Сказав, Ксения посмотрела в глаза Чернова, очень глубоко и емко посмотрела, чуть насмешливо, может быть.

И Чернов понял: она догадывалась!

Еще когда Борис был жив, она догадывалась, что в нем сидит Смерть.

И это ей нравилось.

Потому что чужая смерть – это часть твоей жизни.

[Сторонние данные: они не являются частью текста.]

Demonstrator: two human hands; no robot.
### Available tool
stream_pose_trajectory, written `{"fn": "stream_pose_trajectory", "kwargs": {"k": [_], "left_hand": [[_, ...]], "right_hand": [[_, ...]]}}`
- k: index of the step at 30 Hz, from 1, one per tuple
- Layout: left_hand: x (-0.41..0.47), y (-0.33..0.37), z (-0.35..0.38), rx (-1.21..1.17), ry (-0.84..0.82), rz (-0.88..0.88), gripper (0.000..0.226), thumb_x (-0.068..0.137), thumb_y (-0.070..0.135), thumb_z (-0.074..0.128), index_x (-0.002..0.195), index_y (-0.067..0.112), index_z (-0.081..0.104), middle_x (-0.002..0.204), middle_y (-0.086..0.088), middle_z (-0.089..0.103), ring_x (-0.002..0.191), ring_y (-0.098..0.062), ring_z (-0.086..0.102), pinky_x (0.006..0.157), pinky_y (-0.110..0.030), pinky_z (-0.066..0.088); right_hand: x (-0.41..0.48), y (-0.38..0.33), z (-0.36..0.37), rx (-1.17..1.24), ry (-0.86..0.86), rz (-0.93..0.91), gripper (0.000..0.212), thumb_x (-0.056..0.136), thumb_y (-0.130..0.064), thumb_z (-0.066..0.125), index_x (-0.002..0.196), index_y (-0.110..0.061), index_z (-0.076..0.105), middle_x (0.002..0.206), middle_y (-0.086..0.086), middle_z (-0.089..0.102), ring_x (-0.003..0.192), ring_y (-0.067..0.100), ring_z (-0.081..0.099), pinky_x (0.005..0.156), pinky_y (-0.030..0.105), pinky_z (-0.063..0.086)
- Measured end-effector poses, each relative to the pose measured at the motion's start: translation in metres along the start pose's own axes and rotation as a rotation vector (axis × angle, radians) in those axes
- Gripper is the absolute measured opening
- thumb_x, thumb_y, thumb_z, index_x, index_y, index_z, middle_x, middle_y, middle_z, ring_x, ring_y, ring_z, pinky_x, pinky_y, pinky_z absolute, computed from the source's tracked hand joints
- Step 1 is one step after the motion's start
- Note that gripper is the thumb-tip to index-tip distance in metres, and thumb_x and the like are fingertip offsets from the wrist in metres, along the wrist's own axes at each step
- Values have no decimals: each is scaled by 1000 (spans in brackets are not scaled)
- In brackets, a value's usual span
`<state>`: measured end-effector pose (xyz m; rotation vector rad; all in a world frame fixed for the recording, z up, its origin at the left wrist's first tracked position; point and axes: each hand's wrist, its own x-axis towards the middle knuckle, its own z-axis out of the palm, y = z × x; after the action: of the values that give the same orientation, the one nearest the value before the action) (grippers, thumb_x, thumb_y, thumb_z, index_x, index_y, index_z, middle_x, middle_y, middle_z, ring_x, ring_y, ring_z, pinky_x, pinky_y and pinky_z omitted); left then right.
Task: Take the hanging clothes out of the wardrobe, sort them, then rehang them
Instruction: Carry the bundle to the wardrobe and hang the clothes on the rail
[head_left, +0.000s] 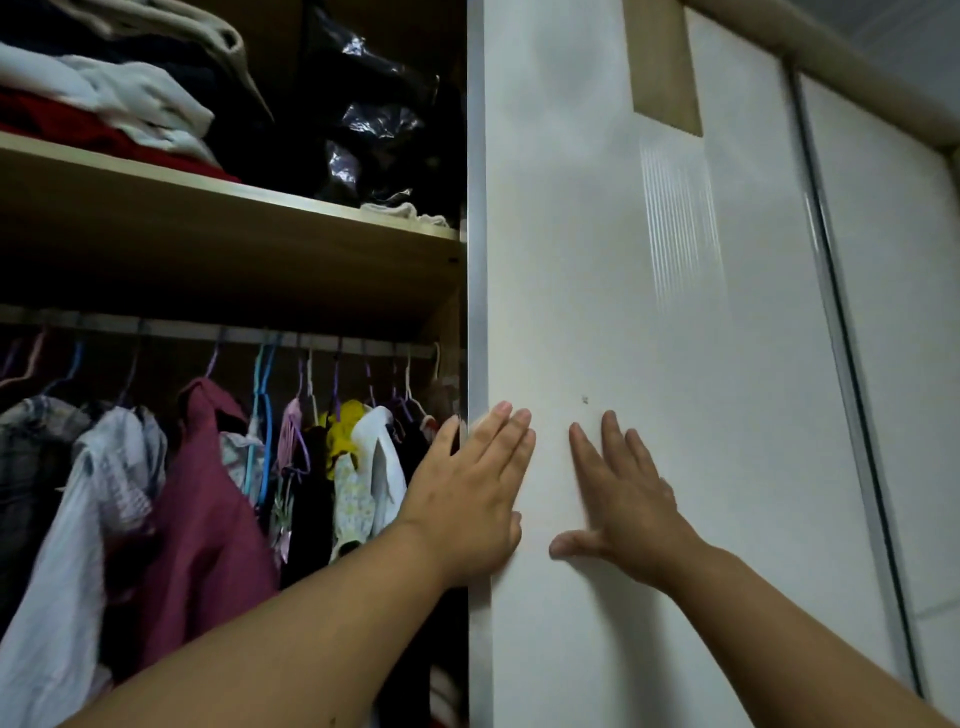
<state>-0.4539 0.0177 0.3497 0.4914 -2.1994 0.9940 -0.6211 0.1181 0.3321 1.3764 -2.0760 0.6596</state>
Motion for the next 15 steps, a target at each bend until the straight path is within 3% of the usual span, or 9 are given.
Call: {"fn": "stream_pose_trajectory", "kwargs": {"k": [3,5,11,15], "left_hand": [[-4,-10,3,-34,48,48,66,85,37,29,147,12,30,155,-8,27,143,-25,25,106,-55,33],[-5,-14,6,-43,104,87,62,82,35,35,139,12,45,147,-8,42,135,-25,40,96,-54,44],[-5,-19,6,-27,123,93,62,80,38,37,136,15,49,145,-6,45,133,-23,43,93,-54,45],[-11,-24,5,-15,135,90,62,76,38,40,132,16,53,143,-6,48,131,-22,45,92,-54,46]], "right_hand": [[1,5,8,38,16,-28,117,67,-74,59,143,-39,-23,147,-9,-40,142,23,-28,116,54,15],[1,6,11,51,32,-34,115,68,-74,58,142,-42,-24,140,-13,-45,141,21,-29,117,54,13],[-1,4,12,59,46,-34,114,69,-72,60,140,-45,-25,139,-14,-44,141,19,-29,118,51,10],[-2,-5,12,36,47,-21,114,69,-72,60,142,-42,-22,148,-9,-38,142,21,-26,118,48,13]]}}
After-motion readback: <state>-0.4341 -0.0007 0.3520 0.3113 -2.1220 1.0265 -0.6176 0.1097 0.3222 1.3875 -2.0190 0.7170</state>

– Любил, как в кино... – повторил он с горечью. – Борис просто знал, что скоро умрет. И торопился любить, пытался любовью отодвинуть смерть. Ты знаешь, когда появилась Полина, я тоже заторопился – почувствовал, остро почувствовал, что нам недолго быть вместе. Остро почувствовал, что умру, когда ей не будет и двадцати. Танатос сидит и во мне... Вцепился скрюченными пальцами в сердце и тянет, тянет ни во что.

– Танатос? Что это такое?

– Это Фрейд. Он считал, что в каждом человеке сидит два начала, два желания. Первое, Танатос, олицетворяет так называемый первичный позыв, инстинкт смерти, тягу неживого, второе, Эрос – инстинкт жизни, стремление увеличить, расширить живое за счет мертвого...

– Глупости все это...

– Конечно, глупости. В жизни все глупо, кроме детского лепета. Но в этой глупости что-то есть. Фрейд и его коллеги, в частности Ференчи, писали, что если дать нормальному человеку все, что ему хочется, то он деградирует. Эту тенденцию к деградации ученый и назвал стремлением к Смерти, стремлением стать тем, из чего вышла жизнь, то есть ничем. Образно выражаясь, любой ручеек стремится потерять свою потенциальную энергию, потерять жизнь, потерять все, чтобы влиться во всеобщее море, мертвое море, движимое лишь внешними причинами. У нормального человека это ужасное, это отвратительное стремление к смерти, этот Танатос, вытеснен из сознания в подсознание и сидит там как джин в бутылке, нет, как урановые стержни сидят в ядерном реакторе, то бишь в мозгу. Трагедии, случившиеся в ранимом детстве, детский ужас или просто сильные впечатления вдвигают эти стержни глубже, и в человеке из страха рождается избыток энергии, превращающийся в порыв к самосовершенствованию, порыв к творчеству, к умножению свидетельств собственного существования, порыв зацепиться за жизнь.